Each line in the listing below that contains "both" should be returned.

+ + + + + + +

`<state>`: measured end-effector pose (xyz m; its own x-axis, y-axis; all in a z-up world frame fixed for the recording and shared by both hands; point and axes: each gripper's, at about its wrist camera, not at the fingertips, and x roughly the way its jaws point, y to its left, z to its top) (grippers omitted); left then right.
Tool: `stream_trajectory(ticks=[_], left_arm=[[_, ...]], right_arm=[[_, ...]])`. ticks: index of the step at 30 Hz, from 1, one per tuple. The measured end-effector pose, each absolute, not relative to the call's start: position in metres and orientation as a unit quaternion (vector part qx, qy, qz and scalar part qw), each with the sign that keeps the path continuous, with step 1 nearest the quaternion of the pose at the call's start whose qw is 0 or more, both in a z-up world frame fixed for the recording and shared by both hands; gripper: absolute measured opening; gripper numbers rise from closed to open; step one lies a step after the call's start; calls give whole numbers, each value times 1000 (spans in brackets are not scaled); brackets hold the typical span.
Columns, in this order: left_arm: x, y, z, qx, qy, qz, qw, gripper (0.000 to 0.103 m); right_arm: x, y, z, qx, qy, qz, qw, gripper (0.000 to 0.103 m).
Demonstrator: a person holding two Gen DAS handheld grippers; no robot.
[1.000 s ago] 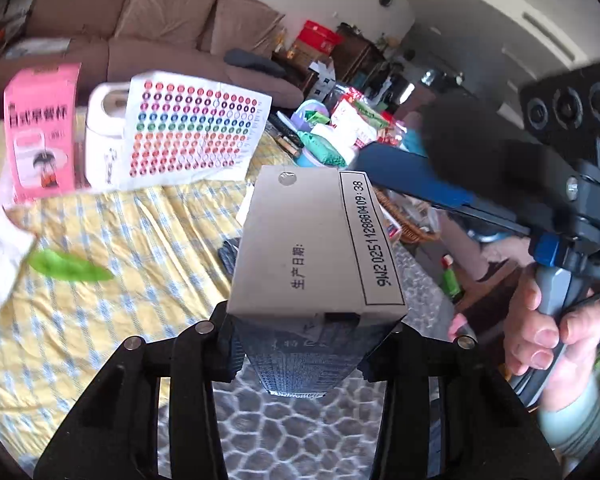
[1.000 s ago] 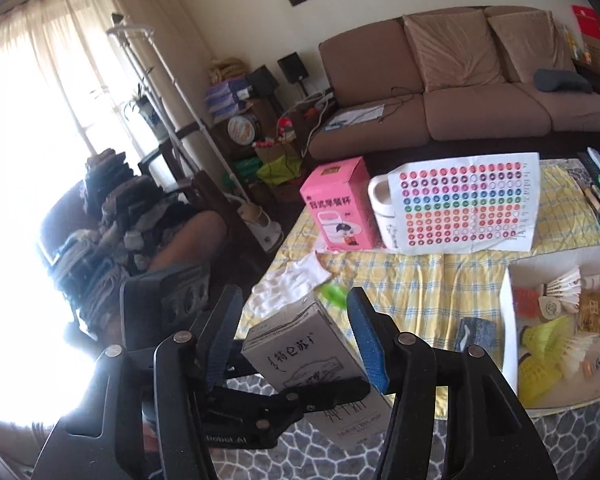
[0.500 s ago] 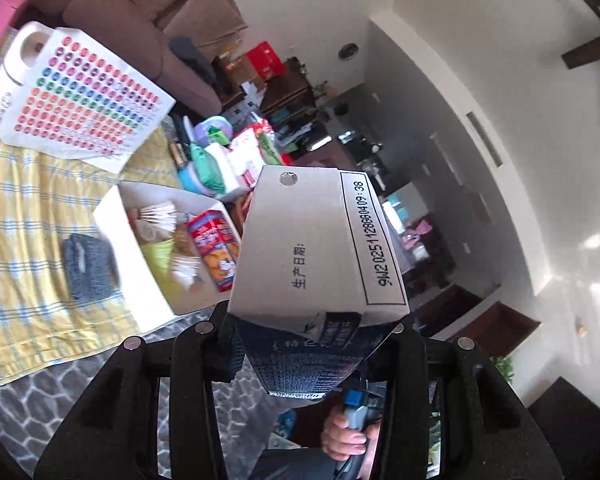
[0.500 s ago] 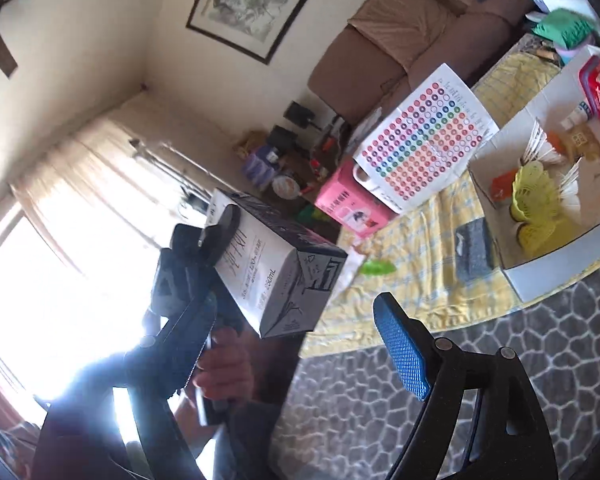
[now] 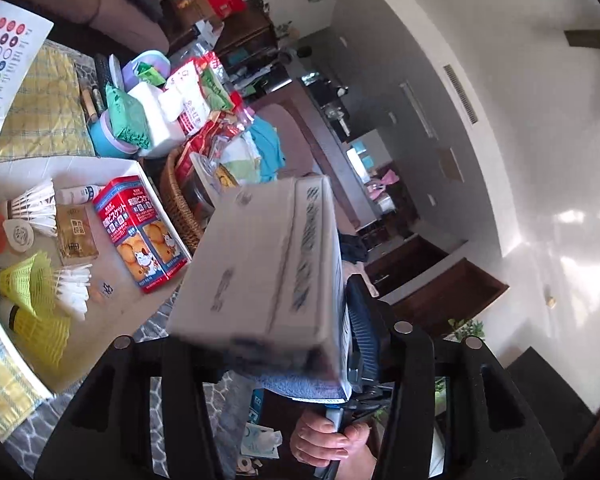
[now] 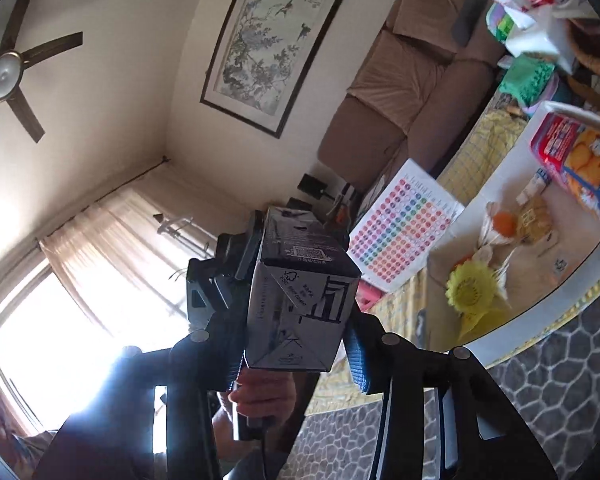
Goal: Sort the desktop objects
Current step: 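Lower the milk carton into the white box with the right gripper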
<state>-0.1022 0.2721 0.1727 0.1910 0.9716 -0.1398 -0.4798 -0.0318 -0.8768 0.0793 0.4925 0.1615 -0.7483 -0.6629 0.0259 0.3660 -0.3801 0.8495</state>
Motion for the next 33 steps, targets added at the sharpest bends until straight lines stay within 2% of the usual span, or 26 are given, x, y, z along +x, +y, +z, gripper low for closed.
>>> stream_trajectory(ticks=[5,8,11,14,16,18,23,28,33], left_arm=[[-137,342,166,-479,-256,584,603,83],[-158,376,153,-507,-236,610,562,90],[-181,393,134,-518,-257,619,531,92],[-194,419,117,-533,-270,600,531,92],[-194,437,113,-540,-236,616,523,91],[-191,442,115,-538,-214,620,529,90],[-176,406,122,-527,-150,635,545,90],[-157,355,117,-509,-80,657,550,90],[-136,354,103,-513,-10,664,544,90]], right_arm=[[63,541,154,178,-445,-840,253,43],[53,564,154,185,-426,-861,209,43],[33,575,150,209,-389,-880,173,41],[11,558,141,265,-296,-907,138,41],[-1,550,121,295,-272,-907,126,41],[-2,559,112,281,-301,-902,129,41],[-7,572,106,283,-319,-896,124,41],[-15,573,132,295,-292,-903,110,41],[-26,558,164,323,-221,-915,98,41]])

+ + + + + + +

--- ANSWER TO THIS EXERCISE ---
`<state>`: measured end-effector pose (xyz m; its own x-axis, y-axis; all in a z-up world frame fixed for the recording and shared by both hands; point and axes: each gripper's, at about its wrist camera, not at the fingertips, and x roughly the way its jaws point, y to its left, z to its top) (grippers omitted); left then right.
Tool: `stream_trajectory(ticks=[_], left_arm=[[_, ...]], right_arm=[[_, ...]])`. ticks: index of the step at 30 Hz, from 1, one per tuple. The measured end-effector pose, each absolute, not relative to the call's start: position in metres and orientation as a unit quaternion (vector part qx, qy, qz and scalar part qw), each with the sign that keeps the path continuous, with step 1 nearest the quaternion of the pose at the call's start whose qw is 0 or more, both in a z-up world frame fixed for the recording and shared by both hands; gripper: absolute measured opening; gripper numbers rise from closed to open; step one lies a step after the call's start; calls give whole numbers, each value times 1000 (spans in brackets are not scaled); brackets hold the typical span.

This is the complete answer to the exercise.